Sustained-liveness helper + heartbeat propagation integration spec

Closedenhancementaitestingarchitecture
neo-opus-4-7
neo-opus-4-7 commented on May 7, 2026, 2:55 PM

Context

@tobiu surfaced this gap during 2026-05-07 lead-coordination handoff: "a full integration test for deployment pipelines and heartbeats would add immense value." The deployment-pipeline portion is now staged via #10895 (Lane A residuals — tenant isolation + auth rejection). The heartbeat portion — sustained liveness over time, the property no single-shot probe catches — has no current coverage.

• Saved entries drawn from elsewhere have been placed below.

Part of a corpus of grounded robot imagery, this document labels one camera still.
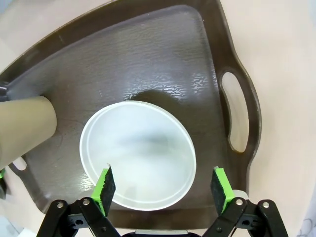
green object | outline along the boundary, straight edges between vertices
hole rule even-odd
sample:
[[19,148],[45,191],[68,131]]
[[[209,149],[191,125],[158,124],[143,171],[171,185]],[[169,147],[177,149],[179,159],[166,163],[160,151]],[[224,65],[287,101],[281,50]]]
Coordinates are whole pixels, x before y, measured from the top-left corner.
[[215,167],[212,175],[211,190],[217,213],[226,210],[228,203],[235,197],[223,168]]
[[104,211],[104,208],[102,205],[102,201],[101,201],[101,192],[102,192],[103,186],[105,184],[106,174],[108,173],[108,170],[109,169],[102,170],[102,173],[101,173],[101,175],[98,179],[98,182],[95,185],[95,188],[94,188],[93,193],[91,195],[91,198],[99,204],[99,207],[100,207],[103,215],[105,215],[105,216],[106,216],[106,214],[105,214],[105,211]]
[[0,171],[0,179],[2,179],[4,177],[4,173],[5,173],[4,169]]

white bowl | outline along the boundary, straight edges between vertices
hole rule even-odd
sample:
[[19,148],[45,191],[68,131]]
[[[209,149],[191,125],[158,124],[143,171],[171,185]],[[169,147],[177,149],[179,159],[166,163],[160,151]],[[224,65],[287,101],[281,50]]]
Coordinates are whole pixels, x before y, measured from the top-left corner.
[[113,201],[152,211],[178,202],[196,173],[192,140],[169,112],[150,103],[125,101],[95,113],[80,138],[81,162],[96,184],[111,165]]

textured brown plastic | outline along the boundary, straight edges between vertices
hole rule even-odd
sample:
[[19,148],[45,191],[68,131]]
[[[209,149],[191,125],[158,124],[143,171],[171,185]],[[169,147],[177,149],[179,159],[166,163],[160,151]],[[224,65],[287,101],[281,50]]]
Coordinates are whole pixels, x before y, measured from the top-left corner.
[[[221,87],[233,73],[244,94],[249,138],[243,153],[228,142],[230,110]],[[24,155],[21,177],[37,207],[89,195],[92,183],[79,156],[79,140],[99,109],[141,100],[171,112],[196,150],[197,173],[187,195],[160,211],[112,203],[109,218],[131,229],[207,228],[216,218],[210,181],[225,168],[234,189],[247,190],[261,116],[249,75],[240,63],[218,0],[117,0],[82,15],[30,48],[0,75],[0,98],[46,96],[57,131]]]

metal bolt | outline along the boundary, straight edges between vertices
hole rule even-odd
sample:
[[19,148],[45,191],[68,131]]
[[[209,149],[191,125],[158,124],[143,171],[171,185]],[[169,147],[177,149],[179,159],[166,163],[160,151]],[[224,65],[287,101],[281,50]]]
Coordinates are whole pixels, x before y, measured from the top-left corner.
[[87,206],[89,205],[90,201],[88,199],[83,200],[83,205]]
[[57,204],[58,208],[62,208],[63,206],[64,206],[64,204],[61,201]]
[[241,199],[237,199],[237,200],[236,200],[236,204],[237,204],[238,206],[240,206],[240,205],[242,205],[242,204],[243,204],[243,202],[242,202],[242,200],[241,200]]
[[264,208],[268,208],[268,207],[269,207],[269,203],[265,201],[265,202],[262,204],[262,206],[263,206]]

tray handle hole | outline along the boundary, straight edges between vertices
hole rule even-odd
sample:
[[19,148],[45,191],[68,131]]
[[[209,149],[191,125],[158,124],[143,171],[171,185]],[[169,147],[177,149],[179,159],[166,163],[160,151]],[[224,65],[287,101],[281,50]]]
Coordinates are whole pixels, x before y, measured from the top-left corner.
[[14,160],[13,164],[18,170],[25,170],[27,166],[26,162],[23,160],[22,157],[19,157],[16,160]]
[[246,100],[237,78],[232,73],[227,72],[223,75],[222,89],[230,113],[228,141],[234,151],[242,153],[246,149],[249,134]]

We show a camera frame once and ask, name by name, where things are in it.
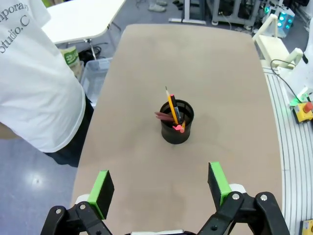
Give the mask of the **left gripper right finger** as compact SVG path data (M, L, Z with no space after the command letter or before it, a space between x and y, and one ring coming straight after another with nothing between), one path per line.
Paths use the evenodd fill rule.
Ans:
M219 162L208 164L208 184L216 212L199 235L229 235L237 223L247 224L254 235L290 233L272 193L265 191L252 197L232 189Z

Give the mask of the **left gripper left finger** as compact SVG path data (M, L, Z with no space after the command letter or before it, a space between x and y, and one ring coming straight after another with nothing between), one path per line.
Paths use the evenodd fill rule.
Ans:
M114 193L114 185L108 170L100 171L87 200L72 208L52 207L46 217L42 235L110 235L103 220L107 218Z

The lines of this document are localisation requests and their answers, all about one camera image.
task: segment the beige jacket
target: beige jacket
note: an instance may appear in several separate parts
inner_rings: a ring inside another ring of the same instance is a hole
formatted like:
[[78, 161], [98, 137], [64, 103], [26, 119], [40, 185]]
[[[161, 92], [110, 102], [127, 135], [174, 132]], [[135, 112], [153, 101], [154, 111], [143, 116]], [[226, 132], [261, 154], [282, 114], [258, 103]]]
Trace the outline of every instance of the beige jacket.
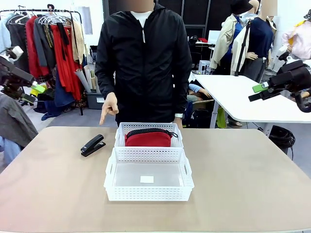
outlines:
[[81, 27], [81, 24], [76, 21], [73, 21], [73, 24], [74, 24], [74, 32], [75, 32], [76, 40], [77, 40], [77, 46], [76, 46], [75, 40], [74, 40], [74, 34], [73, 34], [73, 27], [71, 26], [73, 59], [74, 61], [79, 62], [79, 64], [82, 64], [83, 54], [85, 54], [85, 45], [84, 45], [84, 40], [83, 40], [82, 27]]
[[216, 42], [212, 60], [210, 61], [210, 68], [216, 69], [217, 66], [220, 65], [220, 60], [227, 53], [229, 46], [233, 40], [233, 34], [237, 22], [237, 19], [233, 15], [229, 16], [225, 20], [223, 28], [221, 29], [218, 40]]
[[[245, 59], [246, 59], [246, 54], [247, 54], [248, 45], [249, 45], [249, 32], [250, 32], [250, 30], [248, 31], [248, 35], [247, 35], [247, 39], [246, 39], [246, 45], [245, 45], [245, 48], [243, 51], [239, 72], [241, 71], [242, 66], [243, 66]], [[237, 71], [239, 57], [240, 57], [240, 53], [241, 53], [241, 49], [242, 49], [242, 43], [243, 43], [243, 40], [245, 37], [245, 33], [246, 33], [246, 27], [244, 27], [242, 29], [242, 31], [238, 34], [238, 36], [235, 38], [235, 40], [233, 42], [233, 45], [232, 45], [232, 61], [231, 61], [231, 75], [234, 75], [235, 71]]]

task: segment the empty white basket
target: empty white basket
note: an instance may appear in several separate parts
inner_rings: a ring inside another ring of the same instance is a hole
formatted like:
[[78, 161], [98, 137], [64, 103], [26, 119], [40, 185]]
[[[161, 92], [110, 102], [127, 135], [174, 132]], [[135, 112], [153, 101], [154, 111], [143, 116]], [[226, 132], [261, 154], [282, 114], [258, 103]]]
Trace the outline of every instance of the empty white basket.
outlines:
[[177, 124], [174, 123], [120, 123], [116, 133], [115, 147], [125, 147], [125, 135], [128, 134], [129, 132], [133, 130], [150, 129], [150, 128], [158, 128], [176, 133], [178, 135], [178, 138], [174, 136], [172, 137], [171, 147], [179, 147], [179, 148], [184, 147], [181, 132]]
[[104, 187], [113, 201], [188, 201], [191, 175], [182, 148], [118, 147], [108, 160]]

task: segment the red pencil case
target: red pencil case
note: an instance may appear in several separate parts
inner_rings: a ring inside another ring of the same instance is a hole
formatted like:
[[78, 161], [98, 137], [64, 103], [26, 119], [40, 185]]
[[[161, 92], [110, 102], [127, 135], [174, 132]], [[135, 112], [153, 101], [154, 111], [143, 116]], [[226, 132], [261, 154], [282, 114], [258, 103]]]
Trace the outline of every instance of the red pencil case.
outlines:
[[125, 135], [126, 147], [171, 147], [171, 138], [178, 137], [168, 130], [151, 128], [133, 130]]

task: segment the white sticker
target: white sticker
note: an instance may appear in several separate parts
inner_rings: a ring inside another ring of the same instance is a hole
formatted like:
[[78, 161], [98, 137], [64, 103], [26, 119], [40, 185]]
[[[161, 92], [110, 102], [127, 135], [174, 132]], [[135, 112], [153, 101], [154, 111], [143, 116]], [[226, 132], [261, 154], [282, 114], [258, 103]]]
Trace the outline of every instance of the white sticker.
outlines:
[[96, 98], [96, 100], [97, 100], [97, 103], [104, 103], [105, 102], [105, 100], [103, 98]]
[[140, 182], [141, 183], [154, 183], [154, 177], [153, 176], [140, 176]]

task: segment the robotic arm
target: robotic arm
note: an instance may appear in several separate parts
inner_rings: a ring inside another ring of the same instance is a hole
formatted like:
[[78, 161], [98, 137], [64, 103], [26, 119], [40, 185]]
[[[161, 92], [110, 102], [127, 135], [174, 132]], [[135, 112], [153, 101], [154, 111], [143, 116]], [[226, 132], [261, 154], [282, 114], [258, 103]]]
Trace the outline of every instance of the robotic arm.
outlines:
[[35, 98], [25, 94], [21, 87], [31, 87], [39, 93], [43, 93], [45, 89], [38, 85], [31, 74], [15, 67], [11, 63], [18, 60], [23, 54], [23, 50], [16, 46], [8, 48], [4, 52], [5, 54], [0, 54], [0, 85], [3, 86], [1, 92], [15, 100], [23, 99], [33, 103]]
[[294, 93], [298, 108], [304, 113], [310, 113], [311, 103], [304, 103], [300, 94], [302, 90], [311, 87], [311, 61], [289, 59], [288, 63], [269, 81], [254, 86], [253, 90], [257, 94], [249, 96], [249, 100], [267, 100], [280, 95], [283, 90], [288, 90]]

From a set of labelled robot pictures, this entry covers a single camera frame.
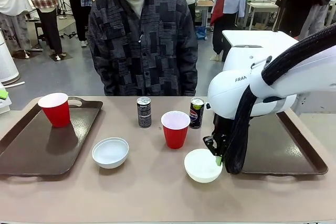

Lane A's healthcheck.spec.mjs (#10893) verifies the initial /healthcheck shape across KB and MC. It does not verify that the deployed stack stays healthy under sustained load, or that providers (Chroma connection, embedding API, summary credentials) remain valid past warmup.

The Problem

Several real failure modes are silently uncovered by single-shot health probes:

  1. Connection-pool exhaustion / chroma client leak. A misbehaving provider that never releases connections fails after N requests, not on the first one. Single-shot specs miss this.
  2. Token / credential expiry post-warmup. The summary.credential.configured: true assertion in the healthcheck shape is a static snapshot. A regression that loses the credential mid-process (e.g., env-var stripped on reload, OIDC token expiry without refresh) fails later, not at boot.
  3. Provider degradation without status-flip. Embedding endpoint goes slow but doesn't error; healthcheck still reports healthy because the connection is fine. Detection requires latency-over-time observation.
  4. Cross-process clock skew. Sustained-liveness across KB + MC means each server's uptime field grows monotonically per call — a spec that asserts this catches process-restart bugs that single-shot misses entirely.
  5. Memory leaks visible only at scale. No spec currently observes that the deployed stack's resource consumption stays bounded under repeated MCP calls.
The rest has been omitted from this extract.